-- To do --
Please tally the lines of the records that contain "middle" and send back only the total.

-- Input material --
= = = =

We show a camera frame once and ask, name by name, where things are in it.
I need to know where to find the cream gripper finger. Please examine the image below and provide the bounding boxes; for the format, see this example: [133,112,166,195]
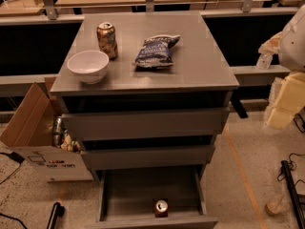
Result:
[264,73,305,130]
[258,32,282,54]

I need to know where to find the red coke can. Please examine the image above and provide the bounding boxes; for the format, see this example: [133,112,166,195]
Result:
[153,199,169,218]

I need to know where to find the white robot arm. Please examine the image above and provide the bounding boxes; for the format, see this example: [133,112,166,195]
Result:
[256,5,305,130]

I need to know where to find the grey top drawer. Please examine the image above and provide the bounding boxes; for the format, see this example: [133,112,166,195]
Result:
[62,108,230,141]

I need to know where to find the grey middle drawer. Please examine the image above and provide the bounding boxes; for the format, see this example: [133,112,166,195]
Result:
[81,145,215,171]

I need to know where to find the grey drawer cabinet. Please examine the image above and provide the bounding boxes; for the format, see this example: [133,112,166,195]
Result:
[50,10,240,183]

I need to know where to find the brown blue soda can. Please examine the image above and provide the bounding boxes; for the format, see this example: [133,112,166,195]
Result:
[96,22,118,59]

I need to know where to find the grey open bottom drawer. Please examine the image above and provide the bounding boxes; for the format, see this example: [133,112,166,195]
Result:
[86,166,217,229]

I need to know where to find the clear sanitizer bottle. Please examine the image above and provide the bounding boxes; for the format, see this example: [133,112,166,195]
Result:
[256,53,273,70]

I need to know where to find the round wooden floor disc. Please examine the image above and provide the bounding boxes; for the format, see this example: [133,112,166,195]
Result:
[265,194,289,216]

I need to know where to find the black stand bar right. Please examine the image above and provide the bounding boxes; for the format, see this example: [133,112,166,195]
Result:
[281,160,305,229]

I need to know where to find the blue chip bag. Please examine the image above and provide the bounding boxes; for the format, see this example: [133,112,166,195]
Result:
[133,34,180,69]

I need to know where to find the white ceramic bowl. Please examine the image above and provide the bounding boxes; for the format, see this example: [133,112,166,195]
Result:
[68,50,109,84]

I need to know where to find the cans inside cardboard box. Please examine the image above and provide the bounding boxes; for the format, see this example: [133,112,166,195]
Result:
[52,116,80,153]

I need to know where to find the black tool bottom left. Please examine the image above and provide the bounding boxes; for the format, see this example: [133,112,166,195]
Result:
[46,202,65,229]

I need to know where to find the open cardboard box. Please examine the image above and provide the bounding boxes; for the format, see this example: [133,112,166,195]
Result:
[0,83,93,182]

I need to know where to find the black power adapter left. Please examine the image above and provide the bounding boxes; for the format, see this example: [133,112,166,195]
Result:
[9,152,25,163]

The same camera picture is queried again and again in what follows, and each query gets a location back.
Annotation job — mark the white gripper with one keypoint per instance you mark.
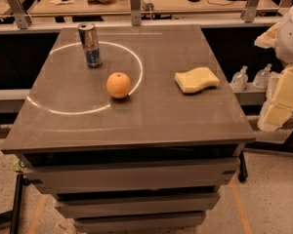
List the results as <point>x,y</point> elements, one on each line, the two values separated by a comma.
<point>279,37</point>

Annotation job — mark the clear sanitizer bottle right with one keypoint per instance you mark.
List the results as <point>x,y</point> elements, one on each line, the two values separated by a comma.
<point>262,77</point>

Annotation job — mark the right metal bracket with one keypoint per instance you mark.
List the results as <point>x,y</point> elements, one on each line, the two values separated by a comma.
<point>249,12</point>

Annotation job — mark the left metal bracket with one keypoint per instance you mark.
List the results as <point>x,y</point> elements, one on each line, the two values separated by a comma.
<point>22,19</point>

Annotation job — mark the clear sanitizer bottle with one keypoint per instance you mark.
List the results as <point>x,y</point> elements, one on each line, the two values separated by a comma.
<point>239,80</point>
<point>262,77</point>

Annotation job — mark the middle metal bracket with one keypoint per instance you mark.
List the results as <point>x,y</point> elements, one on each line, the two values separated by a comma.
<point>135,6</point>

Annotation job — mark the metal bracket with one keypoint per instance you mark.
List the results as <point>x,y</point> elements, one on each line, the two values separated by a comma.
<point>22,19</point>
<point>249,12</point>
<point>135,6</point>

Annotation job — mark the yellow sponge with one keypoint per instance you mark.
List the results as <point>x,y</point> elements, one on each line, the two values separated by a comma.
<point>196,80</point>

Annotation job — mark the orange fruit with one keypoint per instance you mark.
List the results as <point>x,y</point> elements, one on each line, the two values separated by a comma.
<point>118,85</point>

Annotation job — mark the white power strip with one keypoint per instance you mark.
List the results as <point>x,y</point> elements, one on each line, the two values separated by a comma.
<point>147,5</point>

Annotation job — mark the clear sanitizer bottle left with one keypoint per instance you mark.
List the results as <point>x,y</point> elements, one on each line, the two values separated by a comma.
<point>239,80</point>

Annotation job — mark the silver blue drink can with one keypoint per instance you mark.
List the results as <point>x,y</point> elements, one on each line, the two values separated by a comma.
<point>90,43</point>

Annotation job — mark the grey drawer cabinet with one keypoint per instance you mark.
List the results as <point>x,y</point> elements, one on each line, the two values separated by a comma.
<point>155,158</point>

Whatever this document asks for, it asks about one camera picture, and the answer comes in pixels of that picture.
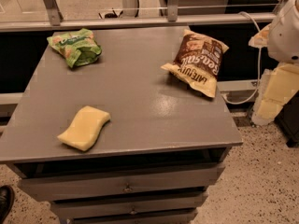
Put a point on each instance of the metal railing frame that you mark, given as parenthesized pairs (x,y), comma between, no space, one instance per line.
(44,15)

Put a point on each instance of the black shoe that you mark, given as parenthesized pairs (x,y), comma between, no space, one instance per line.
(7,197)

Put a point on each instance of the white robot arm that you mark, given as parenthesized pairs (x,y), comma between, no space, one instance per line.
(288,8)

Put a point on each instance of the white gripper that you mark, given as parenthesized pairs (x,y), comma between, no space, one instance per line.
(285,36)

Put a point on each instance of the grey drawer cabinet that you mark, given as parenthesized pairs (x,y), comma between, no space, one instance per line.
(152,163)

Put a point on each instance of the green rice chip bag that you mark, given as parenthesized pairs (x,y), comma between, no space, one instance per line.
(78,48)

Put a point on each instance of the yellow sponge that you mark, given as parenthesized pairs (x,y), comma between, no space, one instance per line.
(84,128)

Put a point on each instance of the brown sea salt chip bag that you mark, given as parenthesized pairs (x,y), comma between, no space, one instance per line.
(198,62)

= = = =

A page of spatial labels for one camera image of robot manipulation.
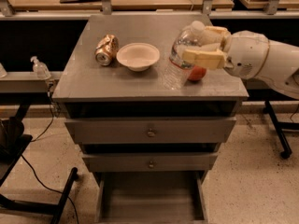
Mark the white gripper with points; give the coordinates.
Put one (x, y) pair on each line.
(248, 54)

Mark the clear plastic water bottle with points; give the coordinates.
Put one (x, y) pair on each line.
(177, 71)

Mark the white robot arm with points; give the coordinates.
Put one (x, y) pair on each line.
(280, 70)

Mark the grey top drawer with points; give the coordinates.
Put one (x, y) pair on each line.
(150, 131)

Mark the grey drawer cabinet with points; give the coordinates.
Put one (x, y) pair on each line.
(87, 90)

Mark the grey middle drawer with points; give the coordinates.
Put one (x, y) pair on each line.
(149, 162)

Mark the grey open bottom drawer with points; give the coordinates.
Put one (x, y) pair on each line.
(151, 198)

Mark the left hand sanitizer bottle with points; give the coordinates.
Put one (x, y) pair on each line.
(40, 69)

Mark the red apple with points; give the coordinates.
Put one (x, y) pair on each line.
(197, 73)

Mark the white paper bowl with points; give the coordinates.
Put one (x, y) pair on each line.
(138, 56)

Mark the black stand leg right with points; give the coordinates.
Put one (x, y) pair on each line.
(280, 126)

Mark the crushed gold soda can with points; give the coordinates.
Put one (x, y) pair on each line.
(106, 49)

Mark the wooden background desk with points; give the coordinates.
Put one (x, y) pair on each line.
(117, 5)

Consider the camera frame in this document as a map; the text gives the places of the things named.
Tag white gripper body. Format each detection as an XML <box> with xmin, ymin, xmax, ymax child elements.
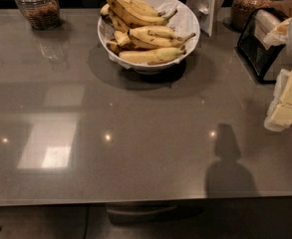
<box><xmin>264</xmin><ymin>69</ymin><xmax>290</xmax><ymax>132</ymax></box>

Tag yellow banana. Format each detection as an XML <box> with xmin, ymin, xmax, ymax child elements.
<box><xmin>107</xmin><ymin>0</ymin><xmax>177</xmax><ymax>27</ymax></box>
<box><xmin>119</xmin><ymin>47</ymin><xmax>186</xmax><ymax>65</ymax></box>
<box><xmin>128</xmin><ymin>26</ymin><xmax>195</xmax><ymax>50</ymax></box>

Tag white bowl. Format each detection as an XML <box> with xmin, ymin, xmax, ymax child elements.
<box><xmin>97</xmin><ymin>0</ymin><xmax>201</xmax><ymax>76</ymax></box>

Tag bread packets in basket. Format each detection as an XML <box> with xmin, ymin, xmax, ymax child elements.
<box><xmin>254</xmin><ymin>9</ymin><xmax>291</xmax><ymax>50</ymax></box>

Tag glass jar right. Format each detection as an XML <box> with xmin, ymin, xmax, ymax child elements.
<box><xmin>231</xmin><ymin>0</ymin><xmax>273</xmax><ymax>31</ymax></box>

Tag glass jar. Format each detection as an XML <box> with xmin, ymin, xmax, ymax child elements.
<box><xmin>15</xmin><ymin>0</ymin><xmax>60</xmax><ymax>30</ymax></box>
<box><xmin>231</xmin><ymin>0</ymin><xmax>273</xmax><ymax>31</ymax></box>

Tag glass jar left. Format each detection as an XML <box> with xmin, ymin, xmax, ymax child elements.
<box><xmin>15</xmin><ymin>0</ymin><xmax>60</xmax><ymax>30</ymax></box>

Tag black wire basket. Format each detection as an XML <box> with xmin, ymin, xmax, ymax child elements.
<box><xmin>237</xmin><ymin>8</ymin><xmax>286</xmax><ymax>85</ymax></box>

= = = =

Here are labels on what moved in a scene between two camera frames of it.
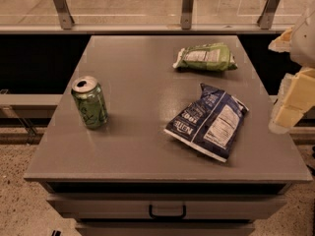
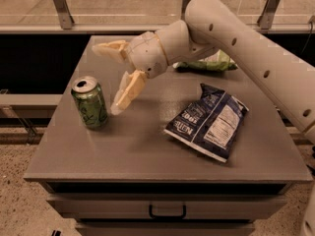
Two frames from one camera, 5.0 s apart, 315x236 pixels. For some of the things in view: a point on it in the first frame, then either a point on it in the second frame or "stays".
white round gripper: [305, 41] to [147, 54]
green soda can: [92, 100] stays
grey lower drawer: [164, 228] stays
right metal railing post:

= = = =

-- Response area --
3